Secondly, why do we need this virtual environment thing? Can't we already have one python environment? YES, you have but if you accidentally update one of the packages you used and that package triggered the another to be updated and months later you may not be able to run your old codes because of the version chaos. The solution comes with a virtual environment, of course. You basically create one and when you activate the virtual environment, you will be able to use that as a python environment and anything you do in it won't affect the real python environment of yours.
Let's cut short and show the code..
a. Pyenv can be installed easily on MacOs but on the other OSs, it could take time. you should visit the link.
brew update brew install pyenv
b. Pyenv-virtualenv is the same, unfortunately. If you use any other OS different than MacOs, it is probably best for you to visit the link.
brew install pyenv-virtualenv
How to use? Believe me, pyenv will save you so much time. First, you install the pyenv, then you will be able to use install any python version you want and as many as you want.
pyenv install 3.8.6 pyenv install 3.8.5 pyenv install 3.8.4
Okay, we installed these versions but what now? Now is the time we assign these versions. Yes, assign. You may be sick of changing versions in every folder you stepped in. Pyenv does this for you. Let me demonstrate. Initially, we need to see how many versions we have and which versions we installed?
Moreover, we assign one of them as a global version. As you can understand, global means can be used in any folder except locally assigned.
pyenv global 3.8.6
Now if we write python into the terminal, then python version 3.8.6 will pop up. Let's assign local now.

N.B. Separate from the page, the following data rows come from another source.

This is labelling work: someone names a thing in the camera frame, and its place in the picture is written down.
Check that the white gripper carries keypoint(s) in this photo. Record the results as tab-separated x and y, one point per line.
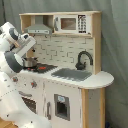
26	42

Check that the white oven door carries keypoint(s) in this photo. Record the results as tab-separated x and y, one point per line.
33	102

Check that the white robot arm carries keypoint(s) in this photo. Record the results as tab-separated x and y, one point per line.
13	46

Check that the wooden toy kitchen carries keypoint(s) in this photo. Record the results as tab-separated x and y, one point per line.
87	98

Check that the grey range hood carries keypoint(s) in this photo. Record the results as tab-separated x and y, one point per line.
40	26

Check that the silver toy pot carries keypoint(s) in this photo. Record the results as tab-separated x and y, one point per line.
29	62

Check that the black toy stovetop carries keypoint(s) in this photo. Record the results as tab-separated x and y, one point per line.
40	68

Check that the toy microwave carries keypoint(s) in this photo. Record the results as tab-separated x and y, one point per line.
72	24

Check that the right red stove knob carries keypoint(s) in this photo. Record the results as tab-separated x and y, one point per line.
33	84

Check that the grey toy sink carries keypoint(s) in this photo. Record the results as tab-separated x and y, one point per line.
71	74

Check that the black toy faucet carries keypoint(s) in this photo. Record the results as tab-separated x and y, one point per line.
80	65

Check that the grey ice dispenser panel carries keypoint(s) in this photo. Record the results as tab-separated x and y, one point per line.
62	107

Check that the grey cabinet door handle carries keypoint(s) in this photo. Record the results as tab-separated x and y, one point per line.
48	111

cd mkdir haha cd haha pyenv local 3.8.5
If you try to write python into terminal while you are in the haha directory, then you'd face python with version 3.8.5 and anything you install by using pip will be stick to that version. This means you won't be able to use the package you install in haha directory unless you assign python 3.8.5 in any other directory.
cd cd haha pip install numpy cd python >>> import numpy Traceback (most recent call last): File "<stdin>", line 1, in <module> ModuleNotFoundError: No module named 'numpy'
But if we want to use packages with different versions in the same python version. That is easier. We create a pyenv virtual environment. Let's see.
pyenv virtualenv 3.8.6 virtualenv_name
Easy peasy lemon squeezy. The coolest part is, usage is the same!